The European Court of Human Rights (Second Section), sitting on 9 December 2003 as a Chamber composed of
Mr J.-P. Costa , President , Mr L. Loucaides , Mr C. Bîrsan , Mr K. Jungwiert , Mr V. Butkevych , Mrs W. Thomassen ,
Mrs A. Mularoni , judges , and Mrs S. Dollé , Section Registrar ,
Having regard to the above application lodged on 14 July 1999,
Having deliberated, decides as follows:
THE FACTS
The applicant, Iren Gergely , is a Romanian national of Roma origin. She was born in 1965 and used to live in the hamlet of Caşinul Nou , in the village of Plăieşii de Jos , Harghita County.
The applicant is represented before the Court by the European Roma Rights Centre (ERRC), an association based in Budapest (Hungary) and the Lawyers’ Association for the Defence of Human Rights (APADOR), an association based in Bucharest (Romania).
A. The circumstances of the case
The facts of the case, as submitted by the applicant, may be summarised as follows.
1. The incident of 11 August 1990
The incident took place on the evening of 11 August 1990 following a period of increased hostility between the Roma and non-Roma inhabitants of CaÅŸinul Nou , amid accusations that local Roma had been stealing. According to various sources, approximately 60 - 400 non-Roma villagers chased out the entire Roma population and burned or otherwise destroyed their houses and property - including the house of the applicant and its whole contents. As a consequence, approximately 150 persons were left homeless, while many others, including the applicant and her four underage children, faced a very real threat of being lynched.
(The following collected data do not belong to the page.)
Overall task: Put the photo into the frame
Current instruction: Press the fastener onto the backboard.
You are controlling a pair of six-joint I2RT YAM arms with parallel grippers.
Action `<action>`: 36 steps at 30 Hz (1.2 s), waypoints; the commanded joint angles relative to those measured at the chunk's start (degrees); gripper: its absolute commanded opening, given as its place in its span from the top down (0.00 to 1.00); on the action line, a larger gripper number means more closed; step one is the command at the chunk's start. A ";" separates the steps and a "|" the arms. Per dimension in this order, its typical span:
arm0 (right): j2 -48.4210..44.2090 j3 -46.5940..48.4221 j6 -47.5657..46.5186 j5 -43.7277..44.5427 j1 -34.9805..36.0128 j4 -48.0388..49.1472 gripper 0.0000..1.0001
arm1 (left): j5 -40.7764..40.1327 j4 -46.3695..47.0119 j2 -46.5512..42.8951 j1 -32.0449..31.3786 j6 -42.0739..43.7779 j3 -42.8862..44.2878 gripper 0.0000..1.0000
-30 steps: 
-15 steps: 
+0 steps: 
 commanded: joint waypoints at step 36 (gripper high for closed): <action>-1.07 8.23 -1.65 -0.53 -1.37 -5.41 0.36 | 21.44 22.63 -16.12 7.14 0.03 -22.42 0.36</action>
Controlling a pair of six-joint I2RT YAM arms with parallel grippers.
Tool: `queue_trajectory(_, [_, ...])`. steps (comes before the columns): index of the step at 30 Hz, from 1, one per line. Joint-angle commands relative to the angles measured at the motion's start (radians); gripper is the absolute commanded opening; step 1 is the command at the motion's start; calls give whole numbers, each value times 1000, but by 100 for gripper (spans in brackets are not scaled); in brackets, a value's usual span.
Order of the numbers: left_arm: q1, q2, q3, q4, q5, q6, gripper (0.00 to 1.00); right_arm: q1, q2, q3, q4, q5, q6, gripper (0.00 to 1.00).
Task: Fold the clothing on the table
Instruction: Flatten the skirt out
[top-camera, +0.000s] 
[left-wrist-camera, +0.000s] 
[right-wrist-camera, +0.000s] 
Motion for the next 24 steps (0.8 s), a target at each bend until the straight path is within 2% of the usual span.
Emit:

During the incident, the applicant heard people shouting for her to leave the house because the non-Roma would burn the Roma houses and kill them. The bells of the village church tolled. With only the clothes they were wearing, the applicant and her family ran away and hid in a nearby field from where they saw the villagers setting fire to the Roma houses.
During the summer of 1992 the very individuals who had destroyed the Roma Caşinul Nou settlement rebuilt them - including the applicant’s house. The applicant herself, for reasons of her own and her children’s safety, decided not to return to there, staying with her family and friends in Plăieşii de Sus . The applicant has to date not been compensated for the destruction of her personal and household possessions.
2. Investigation into the incident
In the aftermath of the incident, the Roma residents of Caşinul Nou filed a criminal complaint with the Harghita County Prosecutor’s Office. In addition to outlining the facts of the case, the complainants identified a number of individuals as being allegedly responsible for the incident.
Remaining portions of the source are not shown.